▶ Recorded information:
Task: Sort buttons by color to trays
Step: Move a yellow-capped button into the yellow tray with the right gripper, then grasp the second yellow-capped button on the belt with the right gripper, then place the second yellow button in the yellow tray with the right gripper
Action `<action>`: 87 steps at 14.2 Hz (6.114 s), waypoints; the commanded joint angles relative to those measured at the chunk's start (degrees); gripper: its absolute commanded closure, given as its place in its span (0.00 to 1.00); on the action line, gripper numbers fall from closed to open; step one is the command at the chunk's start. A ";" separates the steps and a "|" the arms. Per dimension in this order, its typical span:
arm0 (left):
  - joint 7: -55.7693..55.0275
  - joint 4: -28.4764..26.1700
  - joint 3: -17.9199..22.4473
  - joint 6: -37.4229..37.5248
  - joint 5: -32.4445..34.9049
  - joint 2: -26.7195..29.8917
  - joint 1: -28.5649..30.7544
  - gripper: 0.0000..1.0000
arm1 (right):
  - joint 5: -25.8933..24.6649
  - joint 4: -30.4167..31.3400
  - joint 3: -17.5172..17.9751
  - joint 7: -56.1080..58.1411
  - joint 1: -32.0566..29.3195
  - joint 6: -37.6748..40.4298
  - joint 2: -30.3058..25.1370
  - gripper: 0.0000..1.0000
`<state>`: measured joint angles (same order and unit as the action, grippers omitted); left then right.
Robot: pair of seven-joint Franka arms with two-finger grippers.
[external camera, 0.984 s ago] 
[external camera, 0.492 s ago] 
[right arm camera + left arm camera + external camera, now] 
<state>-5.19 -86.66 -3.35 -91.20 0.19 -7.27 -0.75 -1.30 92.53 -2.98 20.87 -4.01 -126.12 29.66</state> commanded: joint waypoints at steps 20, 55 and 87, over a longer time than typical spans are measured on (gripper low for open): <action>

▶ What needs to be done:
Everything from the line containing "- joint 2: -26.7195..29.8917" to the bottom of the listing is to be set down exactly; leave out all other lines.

▶ Response to this task:
  - joint 2: -26.7195..29.8917
  - joint 1: -28.5649..30.7544
  - gripper: 0.0000..1.0000
arm1 (right):
  - joint 5: -25.8933..24.6649
  - joint 4: -30.4167..31.3400
  - joint 3: -17.5172..17.9751
  - joint 7: -56.1080..58.1411
  - joint 1: -32.0566..29.3195
  - joint 6: -37.6748..40.4298
  - joint 2: -30.3058..25.1370
  - gripper: 0.0000..1.0000
`<state>`: measured joint angles (same order and unit as the action, grippers omitted); left then right.
Robot: pair of seven-joint Franka arms with two-finger grippers.
[external camera, 0.984 s ago] 
[external camera, 0.492 s ago] 
[right arm camera + left arm camera + external camera, now] 
<state>-5.19 -86.66 -3.35 -91.20 0.19 -7.27 -0.75 -1.30 92.53 -2.98 20.87 -4.01 -126.12 29.66</state> commanded: joint waypoints at steps 20, 55 and 87, over a longer time than typical spans are measured on (gripper low for open): <action>

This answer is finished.